During the next five years, payments on the Company's debt, including capital lease maturities, are due as follows:

  2012$636  
  2013 534  
  2014 28,880  
  2015 384  
  2016 392  
  2017 and beyond$16,511  

The Company's primary credit facility is a syndicated multicurrency credit agreement with Bank of America, N.A., as administrative agent, swing line lender and letter of credit issuer, and certain other financial institutions as lenders. The Company's maximum principal amount for revolving credit borrowings is $175,000, which can be increased to $225,000 at the Company's option if lenders agree to increase their commitments and the Company satisfies certain conditions. The maturity date of the Company's credit line is June 2014.

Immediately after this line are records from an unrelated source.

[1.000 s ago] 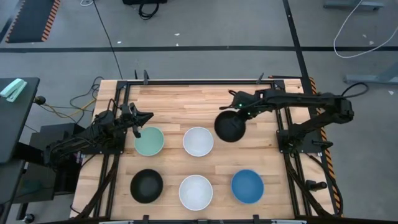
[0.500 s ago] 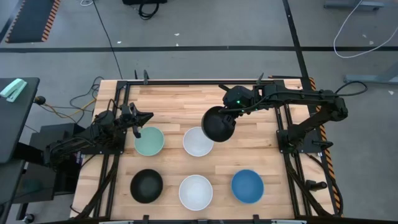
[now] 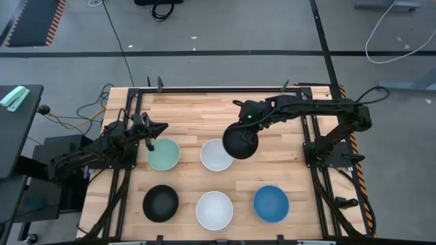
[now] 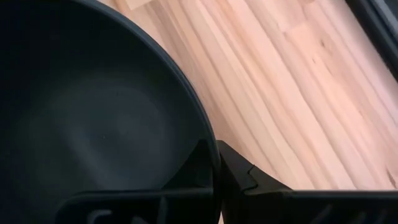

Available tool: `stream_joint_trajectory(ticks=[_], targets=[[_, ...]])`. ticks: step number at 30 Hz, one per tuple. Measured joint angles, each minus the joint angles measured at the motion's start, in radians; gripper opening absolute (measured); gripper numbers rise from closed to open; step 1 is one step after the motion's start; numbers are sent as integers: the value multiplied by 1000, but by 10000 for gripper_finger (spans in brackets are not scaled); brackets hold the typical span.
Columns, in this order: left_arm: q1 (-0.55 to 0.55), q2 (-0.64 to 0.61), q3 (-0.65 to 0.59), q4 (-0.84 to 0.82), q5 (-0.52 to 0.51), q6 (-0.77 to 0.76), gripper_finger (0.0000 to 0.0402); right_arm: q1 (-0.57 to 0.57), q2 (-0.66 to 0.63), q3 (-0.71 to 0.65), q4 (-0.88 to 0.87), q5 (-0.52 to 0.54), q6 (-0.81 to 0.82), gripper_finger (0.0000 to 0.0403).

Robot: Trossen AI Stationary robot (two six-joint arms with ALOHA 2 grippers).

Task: Nest bowls inside each other
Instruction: Stack the right black bowl on top of the top white bowl

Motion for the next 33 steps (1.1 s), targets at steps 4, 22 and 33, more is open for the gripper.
stream_joint_trajectory(ticks=[4, 22, 33], targets=[[0, 0, 0, 0, 0, 0, 36, 6, 38, 0, 10, 0, 9, 4], [0, 0, 0, 2, 0, 0, 35, 70, 200, 219, 6, -64, 15, 4], [0, 0, 0, 2, 0, 0, 24, 76, 397, 353, -6, -166, -32, 4]])
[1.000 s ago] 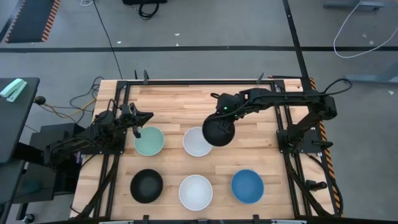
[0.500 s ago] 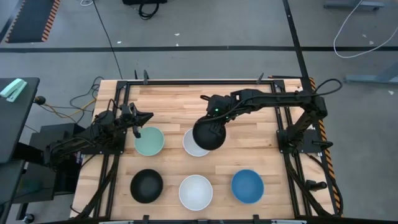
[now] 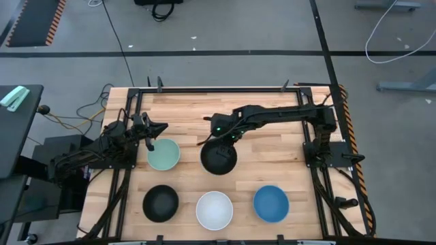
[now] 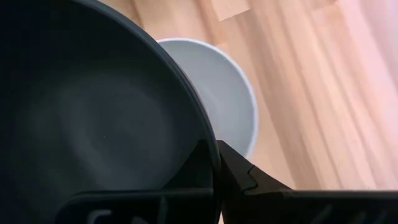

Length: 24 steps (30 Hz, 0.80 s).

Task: Nest bowls inside each other
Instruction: Stack the right black bowl on top of the top white bowl

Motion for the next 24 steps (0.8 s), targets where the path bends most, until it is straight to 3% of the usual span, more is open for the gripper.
stream_joint_trajectory(ticks=[14, 24], targets=[[0, 0, 0, 0, 0, 0, 35, -90, 144, 66, -61, -66, -82, 4], [0, 0, 0, 0, -1, 0, 23, -95, 147, 46, -86, -56, -81, 4]])
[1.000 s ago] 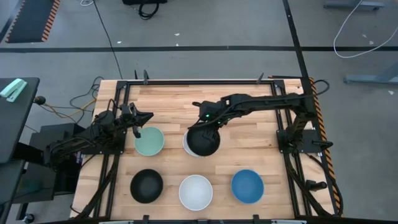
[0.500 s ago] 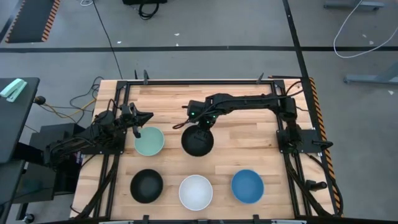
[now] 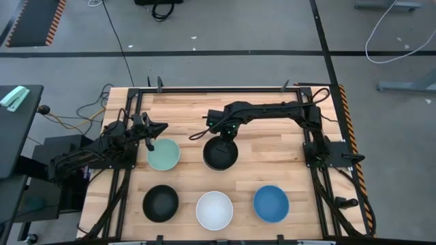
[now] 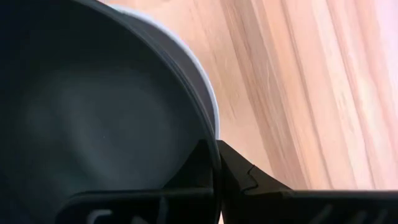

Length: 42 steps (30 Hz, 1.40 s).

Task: Nest bowls inside each other
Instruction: Stack the right black bowl on top of the top white bowl

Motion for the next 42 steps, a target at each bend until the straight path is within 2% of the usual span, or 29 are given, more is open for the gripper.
stream_joint_trajectory(ticks=[11, 23, 32, 42], targets=[[0, 0, 0, 0, 0, 0, 36, 5, -1, -49, -6, 1, 21, 4], [0, 0, 0, 0, 0, 0, 26, 19, -4, -85, 35, -3, 28, 8], [0, 0, 0, 0, 0, 0, 36, 37, -7, -57, 41, 4, 29, 39], [0, 0, 0, 0, 0, 1, 23, 52, -7, -53, 38, 1, 34, 71]])
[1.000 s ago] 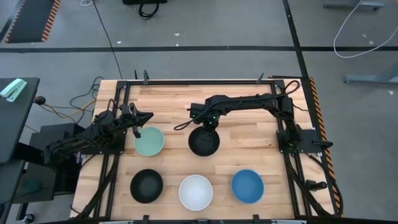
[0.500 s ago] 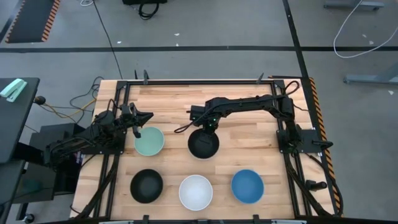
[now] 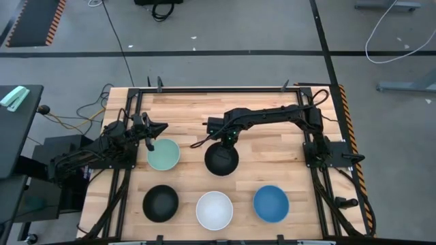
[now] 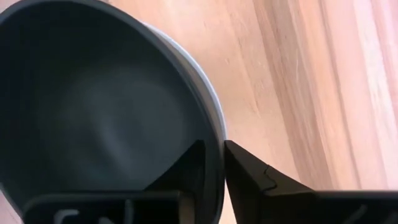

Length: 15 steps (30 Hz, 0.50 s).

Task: Nest bowls inside each other
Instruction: Stack the right black bowl on top of the top white bowl

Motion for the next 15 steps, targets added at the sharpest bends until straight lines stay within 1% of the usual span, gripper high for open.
stream_joint_trajectory(ticks=[8, 15], targets=[[0, 0, 0, 0, 0, 0, 34, 4, -16, 1, -18, 3, 22, 101], [0, 0, 0, 0, 0, 0, 30, 4, -46, 3, -30, 29, 30, 107]])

In May 2008, the Company entered into a financing agreement to issue a $10,000 Industrial Development Revenue Bond (IDRB) to finance the expansion of the Company's Middletown, Ohio manufacturing facility. Proceeds from the bond issuance were restricted and could only be used only for capital expenditures related to the expansion. Of the $10,000 received from the bond issuance, all had been expended as of December 31, 2010.

In addition to the IDRB, the Company's Middletown, Ohio expansion project was also financed by a low interest rate $3,500 loan from the Ohio Department of Development. Principal repayment on this loan began in September 2010 with its final maturity being in 2021. The current interest rate of 1% will rise to 2% beginning January 1, 2014 and to 3% beginning January 1, 2019 until final maturity.

The provisions of the agreements require that the Company maintain certain financial ratios and covenants, all of which the Company was in compliance with as of December 31, 2011 and December 31, 2010. At December 31, 2011 and December 31, 2010, the Company had approximately $28,500 and $55,000 outstanding on these credit lines at a weighted average borrowing rate of 2.06% and 2.02% (LIBOR plus a spread), respectively. The Company has entered into interest rate swaps in order to fix a portion of its variable rate debt and mitigate the risks associated with higher interest rates. The combined notional value of the swaps was $15,000 at both December 31, 2011 and December 31, 2010 respectively. As of December 31, 2011, the Company is currently receiving a LIBOR rate and paying an additional average fixed rate of approximately 5% on its interest rate swaps. The Company's swaps mature in 2012.

At December 31, 2011 and December 31, 2010, the amounts at which the Company's debt is recorded are not materially different from their fair market value.